I hear a faint sound as I step onto the curb from my partner’s car on Spring Garden Road. I peer down at my feet, and into a deep sewer grate. The water ominously ripples.
I look up at my boyfriend to see the despair on his face as he sits in the driver’s seat.
His jaw is open and his eyes are wide, looking at me in disbelief of what had just happened.
I look down the grate again. Did I drop something? I check my bag. I have my wallet; my keys are where they should be. What’s missing?
I face him again and this time, his hand is covering his mouth. Then, I realize what escaped my purse.
“My phone! Was that my phone?!”
That’s when the hysteria sets in. I scream. I cry. I panic.
Just to be clear, I’m not careless with my phone. There’s never been a single scratch on it. But leave it to me to drop it down the sewer the first time it’s ever come in contact with anything.

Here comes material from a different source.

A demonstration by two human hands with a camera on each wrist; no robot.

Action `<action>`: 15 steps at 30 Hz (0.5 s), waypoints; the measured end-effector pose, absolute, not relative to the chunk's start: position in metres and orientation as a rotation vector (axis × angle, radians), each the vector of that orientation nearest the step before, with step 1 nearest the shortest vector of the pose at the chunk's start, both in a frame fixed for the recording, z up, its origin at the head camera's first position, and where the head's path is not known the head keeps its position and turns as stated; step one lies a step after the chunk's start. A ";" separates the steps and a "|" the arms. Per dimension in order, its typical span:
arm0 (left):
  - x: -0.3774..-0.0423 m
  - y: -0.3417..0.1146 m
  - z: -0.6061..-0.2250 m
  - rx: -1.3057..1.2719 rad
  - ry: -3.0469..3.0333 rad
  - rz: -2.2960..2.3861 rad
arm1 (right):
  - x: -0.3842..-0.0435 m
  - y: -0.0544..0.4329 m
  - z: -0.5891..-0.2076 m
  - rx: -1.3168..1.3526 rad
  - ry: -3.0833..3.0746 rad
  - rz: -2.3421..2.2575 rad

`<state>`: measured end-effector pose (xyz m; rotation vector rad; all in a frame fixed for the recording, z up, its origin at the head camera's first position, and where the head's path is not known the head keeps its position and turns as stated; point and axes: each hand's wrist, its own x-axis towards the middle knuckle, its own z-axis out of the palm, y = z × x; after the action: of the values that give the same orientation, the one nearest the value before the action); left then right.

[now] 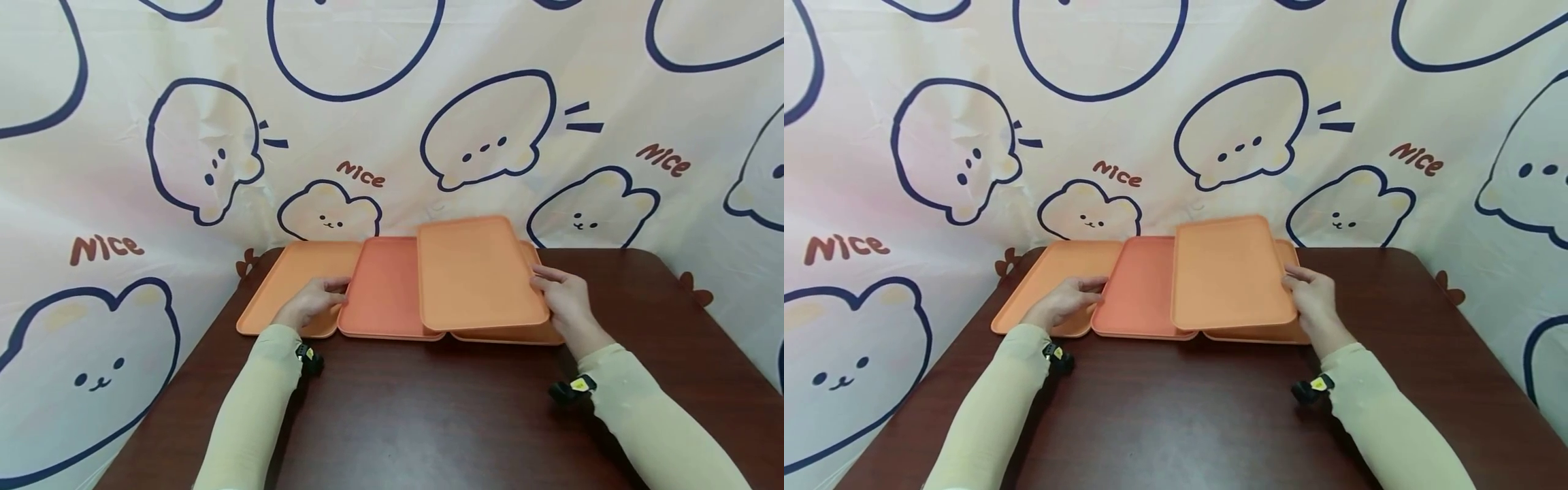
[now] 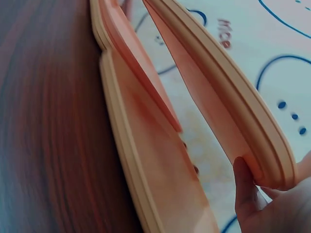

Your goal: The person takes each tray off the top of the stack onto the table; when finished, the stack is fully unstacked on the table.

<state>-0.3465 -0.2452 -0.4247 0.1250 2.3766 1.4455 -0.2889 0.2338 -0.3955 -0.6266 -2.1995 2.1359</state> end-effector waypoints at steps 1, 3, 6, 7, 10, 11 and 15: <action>-0.346 -0.245 -0.425 0.129 2.379 1.441 | -0.288 0.241 -0.395 -0.643 -2.190 2.145; -0.346 -0.245 -0.425 0.115 2.381 1.437 | -0.286 0.256 -0.393 -0.669 -2.177 2.167; -0.346 -0.245 -0.424 0.113 2.388 1.420 | -0.283 0.278 -0.391 -0.723 -2.132 2.193; -0.346 -0.245 -0.423 0.106 2.386 1.422 | -0.282 0.285 -0.390 -0.735 -2.124 2.195; -0.346 -0.244 -0.423 0.117 2.383 1.422 | -0.280 0.309 -0.389 -0.776 -2.099 2.181; -0.346 -0.244 -0.423 0.109 2.379 1.431 | -0.278 0.317 -0.389 -0.776 -2.100 2.172; -0.346 -0.243 -0.423 0.111 2.368 1.452 | -0.271 0.354 -0.390 -0.804 -2.128 2.117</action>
<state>-0.3456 -0.2430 -0.4227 0.1109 2.3681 1.4518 -0.2713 0.3539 -0.3903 -0.8037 -2.1279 2.1169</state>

After I come to terms with what happened, a funny thought wanders into my mind.
Why can’t I be like a normal person and accidentally drop it in the toilet instead?
At this point, I’m bashing myself: “Why are you so careless, Allie? What the hell is wrong with you?”
Enter Brian from Halifax Water. He comes to help but since it’s a Sunday, he can’t do much. He tells us we have to wait until Monday evening to get a crane, block off traffic, open the grate and try to fish the phone out.
Seems like a lot for a stupid little phone, huh?
For 29 hours, my phone mingles with the sewer life, but it continues to ring when I call it from my friends’ phones. My heart gleams with hopefulness followed by manic laughter. The situation is absurd.
That night, I get on Apple’s live chat and the customer service rep informs me that my warranty expired two days ago.
What a joke, right?
All night I think about my poor phone, its rings crying out to me like a child crying for its mother. Another sleepless night.
We return to the grate on Monday at 6 p.m. It’s dark and the city lights illuminate the street. I meet Brian in front of Oasis Pub at the grate where my phone fell. Municipal workers get in place to block off parts of the street while another man parks a truck with the crane attached.
The grate doesn’t budge.
Brian and his team begin beating it with a sledgehammer. Sparks and chunks of metal fly everywhere, and one shard slams a worker in the shin.
But that doesn’t stop them.
They’re more determined than Super Mario on his mission to save Princess Peach. Except in this version of the game, it’s Halifax Water vs. the sewer that swallowed my phone.
The grate gives way after a prolonged beating and the men take a long shovel and stick it down the sewer.
I crouch on the side of the road and peer down about five feet into the tunnel with a flashlight. There’s nothing but black sludge water, leaves and someone’s credit card. Everything reeks of rotten eggs. But I don’t see my phone.
Brian and his team sift through the mud for what feels like forever. They almost give up until I scream, “That’s it! That’s my phone!” which probably gives everyone hope. They continue until I see the white face of my iPhone peek through the mud. The screen is on and it beams as if it’s relieved to see me again.
After a deep clean with soap and sanitizer, I clean out the ports and everything works fine. I take my phone home and it’s as if nothing had ever happened. No dry rice bath, and the screen, speakers and charging port all work normally.
It’s a miracle.
I’m grateful for Brian and his team. Without them, a sewer rat probably would have run up my phone bill. Not many people would expect Halifax Water to go through all that work (I for sure didn’t).